Het oordeel van de rechtbank dat het college de onder 1.3 bedoelde gegevens bij appellant mocht opvragen omdat deze inzicht verschaffen in de financiële situatie van appellant, is in hoger beroep niet betwist. Voorts is niet in geschil dat appellant niet alle gegevens heeft verstrekt. Door de gevraagde gegevens niet over te leggen heeft appellant de op hem rustende wettelijke inlichtingenverplichting geschonden. De in artikel 17 van de PW neergelegde verplichting is een objectief geformuleerde verplichting, waarbij bij de afwijzing van een aanvraag verwijtbaarheid geen rol speelt.
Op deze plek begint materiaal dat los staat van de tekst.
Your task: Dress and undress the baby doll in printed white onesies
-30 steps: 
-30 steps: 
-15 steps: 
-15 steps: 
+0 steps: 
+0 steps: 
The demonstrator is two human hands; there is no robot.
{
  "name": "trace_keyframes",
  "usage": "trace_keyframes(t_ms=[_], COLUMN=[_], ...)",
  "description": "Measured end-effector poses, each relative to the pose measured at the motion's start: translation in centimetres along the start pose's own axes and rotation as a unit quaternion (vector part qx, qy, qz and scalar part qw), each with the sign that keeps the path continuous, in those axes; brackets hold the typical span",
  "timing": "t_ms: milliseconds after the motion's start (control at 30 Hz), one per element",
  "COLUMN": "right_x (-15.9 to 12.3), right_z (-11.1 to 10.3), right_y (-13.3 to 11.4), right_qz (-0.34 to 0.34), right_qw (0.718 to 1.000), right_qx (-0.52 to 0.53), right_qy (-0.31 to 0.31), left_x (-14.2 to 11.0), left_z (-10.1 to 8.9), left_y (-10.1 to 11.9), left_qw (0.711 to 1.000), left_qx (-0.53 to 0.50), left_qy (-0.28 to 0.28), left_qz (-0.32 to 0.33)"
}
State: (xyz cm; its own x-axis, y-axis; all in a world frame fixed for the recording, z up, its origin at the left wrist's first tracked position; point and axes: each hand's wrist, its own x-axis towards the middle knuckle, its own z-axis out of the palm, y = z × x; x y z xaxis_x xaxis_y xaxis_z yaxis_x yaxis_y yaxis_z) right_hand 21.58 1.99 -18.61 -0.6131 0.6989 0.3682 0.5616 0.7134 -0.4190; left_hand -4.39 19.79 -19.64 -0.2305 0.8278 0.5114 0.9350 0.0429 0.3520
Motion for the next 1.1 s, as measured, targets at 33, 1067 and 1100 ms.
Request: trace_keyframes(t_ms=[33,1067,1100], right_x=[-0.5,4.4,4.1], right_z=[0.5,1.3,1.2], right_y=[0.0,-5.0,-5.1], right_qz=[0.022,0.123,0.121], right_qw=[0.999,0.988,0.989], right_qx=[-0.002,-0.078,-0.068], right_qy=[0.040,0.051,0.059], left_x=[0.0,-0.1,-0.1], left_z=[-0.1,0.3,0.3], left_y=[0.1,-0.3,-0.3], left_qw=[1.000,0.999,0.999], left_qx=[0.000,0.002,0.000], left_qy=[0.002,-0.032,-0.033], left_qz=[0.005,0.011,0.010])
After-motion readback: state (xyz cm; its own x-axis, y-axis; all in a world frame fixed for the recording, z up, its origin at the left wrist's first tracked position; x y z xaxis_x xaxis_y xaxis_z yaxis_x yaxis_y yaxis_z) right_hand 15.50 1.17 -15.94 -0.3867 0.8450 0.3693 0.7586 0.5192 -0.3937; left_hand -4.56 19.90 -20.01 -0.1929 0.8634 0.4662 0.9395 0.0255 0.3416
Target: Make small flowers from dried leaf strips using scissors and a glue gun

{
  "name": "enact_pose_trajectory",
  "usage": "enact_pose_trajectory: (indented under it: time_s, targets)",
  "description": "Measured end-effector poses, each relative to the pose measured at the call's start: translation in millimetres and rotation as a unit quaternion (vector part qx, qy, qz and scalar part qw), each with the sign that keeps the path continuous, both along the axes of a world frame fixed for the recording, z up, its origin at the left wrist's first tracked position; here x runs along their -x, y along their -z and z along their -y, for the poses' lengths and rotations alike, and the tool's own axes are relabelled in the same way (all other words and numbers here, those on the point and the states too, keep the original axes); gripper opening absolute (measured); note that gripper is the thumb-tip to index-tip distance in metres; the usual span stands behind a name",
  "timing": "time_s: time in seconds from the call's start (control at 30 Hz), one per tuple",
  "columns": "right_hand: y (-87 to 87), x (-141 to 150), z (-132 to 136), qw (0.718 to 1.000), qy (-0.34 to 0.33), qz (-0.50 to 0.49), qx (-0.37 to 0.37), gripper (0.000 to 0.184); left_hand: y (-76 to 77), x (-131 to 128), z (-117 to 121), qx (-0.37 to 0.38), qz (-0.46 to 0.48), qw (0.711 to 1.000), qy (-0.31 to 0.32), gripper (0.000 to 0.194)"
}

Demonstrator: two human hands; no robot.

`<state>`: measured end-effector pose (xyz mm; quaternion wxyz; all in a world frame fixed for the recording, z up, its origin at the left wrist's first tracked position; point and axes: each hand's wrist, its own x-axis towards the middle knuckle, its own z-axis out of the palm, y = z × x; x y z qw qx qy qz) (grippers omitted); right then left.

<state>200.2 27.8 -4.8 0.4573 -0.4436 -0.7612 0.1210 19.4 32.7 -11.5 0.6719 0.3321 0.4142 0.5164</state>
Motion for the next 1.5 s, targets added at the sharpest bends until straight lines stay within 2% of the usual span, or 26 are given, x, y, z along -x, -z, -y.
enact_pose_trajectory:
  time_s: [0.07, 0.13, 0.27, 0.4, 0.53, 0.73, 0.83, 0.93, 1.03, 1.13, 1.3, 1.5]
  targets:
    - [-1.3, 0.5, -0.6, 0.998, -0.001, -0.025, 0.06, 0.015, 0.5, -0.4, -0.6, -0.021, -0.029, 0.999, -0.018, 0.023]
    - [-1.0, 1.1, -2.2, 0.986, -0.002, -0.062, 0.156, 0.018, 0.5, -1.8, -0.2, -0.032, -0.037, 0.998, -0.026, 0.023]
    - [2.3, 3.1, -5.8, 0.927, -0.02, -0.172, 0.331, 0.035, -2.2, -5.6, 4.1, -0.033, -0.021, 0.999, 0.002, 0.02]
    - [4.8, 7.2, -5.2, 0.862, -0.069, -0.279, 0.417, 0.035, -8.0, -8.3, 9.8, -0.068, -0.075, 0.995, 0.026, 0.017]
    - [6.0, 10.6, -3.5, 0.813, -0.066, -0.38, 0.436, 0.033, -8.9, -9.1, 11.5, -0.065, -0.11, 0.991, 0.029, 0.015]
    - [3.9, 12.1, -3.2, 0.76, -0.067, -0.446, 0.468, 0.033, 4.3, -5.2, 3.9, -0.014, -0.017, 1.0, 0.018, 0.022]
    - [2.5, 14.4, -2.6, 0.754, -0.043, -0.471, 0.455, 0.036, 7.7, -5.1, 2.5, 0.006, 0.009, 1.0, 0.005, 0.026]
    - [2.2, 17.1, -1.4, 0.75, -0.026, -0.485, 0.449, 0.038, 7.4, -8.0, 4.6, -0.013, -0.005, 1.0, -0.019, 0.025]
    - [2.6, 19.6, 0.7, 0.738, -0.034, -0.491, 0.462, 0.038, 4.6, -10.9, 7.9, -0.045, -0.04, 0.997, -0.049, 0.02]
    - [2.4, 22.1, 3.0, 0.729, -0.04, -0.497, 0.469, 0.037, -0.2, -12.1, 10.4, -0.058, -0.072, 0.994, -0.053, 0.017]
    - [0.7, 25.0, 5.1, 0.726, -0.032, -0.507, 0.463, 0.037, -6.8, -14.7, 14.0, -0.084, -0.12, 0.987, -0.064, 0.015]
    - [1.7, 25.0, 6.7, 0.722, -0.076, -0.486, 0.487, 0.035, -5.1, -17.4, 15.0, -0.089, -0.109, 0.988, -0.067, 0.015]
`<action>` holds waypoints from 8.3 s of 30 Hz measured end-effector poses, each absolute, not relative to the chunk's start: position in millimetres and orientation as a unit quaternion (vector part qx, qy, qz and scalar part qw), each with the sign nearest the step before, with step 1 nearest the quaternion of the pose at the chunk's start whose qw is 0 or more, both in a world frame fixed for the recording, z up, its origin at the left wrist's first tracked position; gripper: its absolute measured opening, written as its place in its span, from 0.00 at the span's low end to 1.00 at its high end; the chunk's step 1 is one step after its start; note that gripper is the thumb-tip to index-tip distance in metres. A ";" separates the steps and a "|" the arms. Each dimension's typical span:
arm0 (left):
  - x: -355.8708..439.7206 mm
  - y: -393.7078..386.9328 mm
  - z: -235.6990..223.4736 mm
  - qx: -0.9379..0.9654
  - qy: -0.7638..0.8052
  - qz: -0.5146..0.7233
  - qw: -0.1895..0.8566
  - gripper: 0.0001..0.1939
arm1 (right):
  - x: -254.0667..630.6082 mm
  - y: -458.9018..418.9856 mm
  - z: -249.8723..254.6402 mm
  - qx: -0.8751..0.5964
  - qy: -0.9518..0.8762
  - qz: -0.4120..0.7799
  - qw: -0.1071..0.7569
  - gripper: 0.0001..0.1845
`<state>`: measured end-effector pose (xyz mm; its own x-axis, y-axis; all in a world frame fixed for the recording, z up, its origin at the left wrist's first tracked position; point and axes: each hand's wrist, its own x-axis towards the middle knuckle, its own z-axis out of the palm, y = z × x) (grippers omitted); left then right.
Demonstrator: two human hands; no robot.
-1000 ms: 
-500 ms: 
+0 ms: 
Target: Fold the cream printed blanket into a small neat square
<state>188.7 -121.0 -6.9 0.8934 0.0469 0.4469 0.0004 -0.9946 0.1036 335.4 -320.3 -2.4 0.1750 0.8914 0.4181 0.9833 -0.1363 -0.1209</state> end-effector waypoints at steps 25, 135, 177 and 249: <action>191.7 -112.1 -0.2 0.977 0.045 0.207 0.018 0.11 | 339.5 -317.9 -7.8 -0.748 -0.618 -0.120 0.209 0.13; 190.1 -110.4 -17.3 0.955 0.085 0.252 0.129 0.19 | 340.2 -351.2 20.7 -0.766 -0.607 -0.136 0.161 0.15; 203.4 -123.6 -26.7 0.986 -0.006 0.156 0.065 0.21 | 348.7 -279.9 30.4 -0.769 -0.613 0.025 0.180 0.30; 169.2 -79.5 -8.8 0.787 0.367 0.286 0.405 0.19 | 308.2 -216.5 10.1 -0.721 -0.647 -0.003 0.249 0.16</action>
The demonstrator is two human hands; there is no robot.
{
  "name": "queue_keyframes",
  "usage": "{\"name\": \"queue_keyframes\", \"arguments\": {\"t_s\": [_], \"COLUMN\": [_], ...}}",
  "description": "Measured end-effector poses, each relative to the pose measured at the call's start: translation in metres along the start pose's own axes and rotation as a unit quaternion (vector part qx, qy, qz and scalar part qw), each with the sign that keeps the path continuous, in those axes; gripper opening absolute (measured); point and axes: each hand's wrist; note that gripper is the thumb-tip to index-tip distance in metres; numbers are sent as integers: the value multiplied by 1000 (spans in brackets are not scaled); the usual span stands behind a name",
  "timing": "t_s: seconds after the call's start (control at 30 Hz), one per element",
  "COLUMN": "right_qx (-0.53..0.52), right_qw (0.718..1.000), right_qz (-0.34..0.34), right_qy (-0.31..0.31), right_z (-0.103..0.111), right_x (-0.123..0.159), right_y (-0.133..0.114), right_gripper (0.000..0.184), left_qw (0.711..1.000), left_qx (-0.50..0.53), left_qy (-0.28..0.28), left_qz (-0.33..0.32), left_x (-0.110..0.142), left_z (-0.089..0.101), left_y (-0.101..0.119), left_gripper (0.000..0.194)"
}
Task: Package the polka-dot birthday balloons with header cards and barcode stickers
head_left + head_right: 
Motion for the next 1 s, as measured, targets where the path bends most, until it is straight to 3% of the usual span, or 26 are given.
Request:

Beoordeeld moet worden of appellant de gevraagde gegevens had moeten overleggen en dit heeft nagelaten. Dat laatste is, zoals hiervoor reeds is vastgesteld, niet in geschil. Reeds omdat de verwijtbaarheid geen rol speelt, slagen de hierop gerichte beroepsgronden niet. De verwijzing van appellant naar het rapport van de Nationale Ombudsman met nummer 2014/159 kan hem daarbij niet baten, nu dit rapport ziet op het opleggen van boeten in het kader van de Wet aanscherping en handhaving sanctiebeleid SZW-wetgeving.
4.5.
Het beroep van appellant op het zorgvuldigheids-, rechtszekerheids- en het vertrouwensbeginsel slaagt evenmin. Het beroep op deze beginselen is niet nader onderbouwd.
4.6.
De beroepsgrond dat het college het proportionaliteitsbeginsel heeft geschonden, wordt verworpen. Van een belangenafweging kan in een situatie als deze waarbij door onvoldoende informatie van de aanvrager het recht op bijstand niet kan worden vastgesteld, geen sprake zijn.
4.7.
Appellant heeft in hoger beroep nog de in bezwaar en beroep aangevoerde gronden herhaald en ingelast. Appellant heeft echter geen redenen aangevoerd waarom de gemotiveerde weerlegging van de beroepsgronden in de aangevallen uitspraak onjuist dan wel onvolledig is.
4.8.
Tegen de terugvordering van de verstrekte voorschotten heeft appellant geen zelfstandige beroepsgronden aangevoerd, zodat de terugvordering geen bespreking behoeft.
4.9.
Uit 4.1 tot en met 4.8 volgt dat het hoger beroep niet slaagt, zodat de aangevallen uitspraak dient te worden bevestigd.
5. Voor een veroordeling in de proceskosten bestaat geen aanleiding.

BESLISSING

De Centrale Raad van Beroep bevestigt de aangevallen uitspraak.
Deze uitspraak is gedaan door Y.J. Klik, in tegenwoordigheid van W.A.M. Ebbinge als griffier. De beslissing is uitgesproken in het openbaar op 11 april 2017.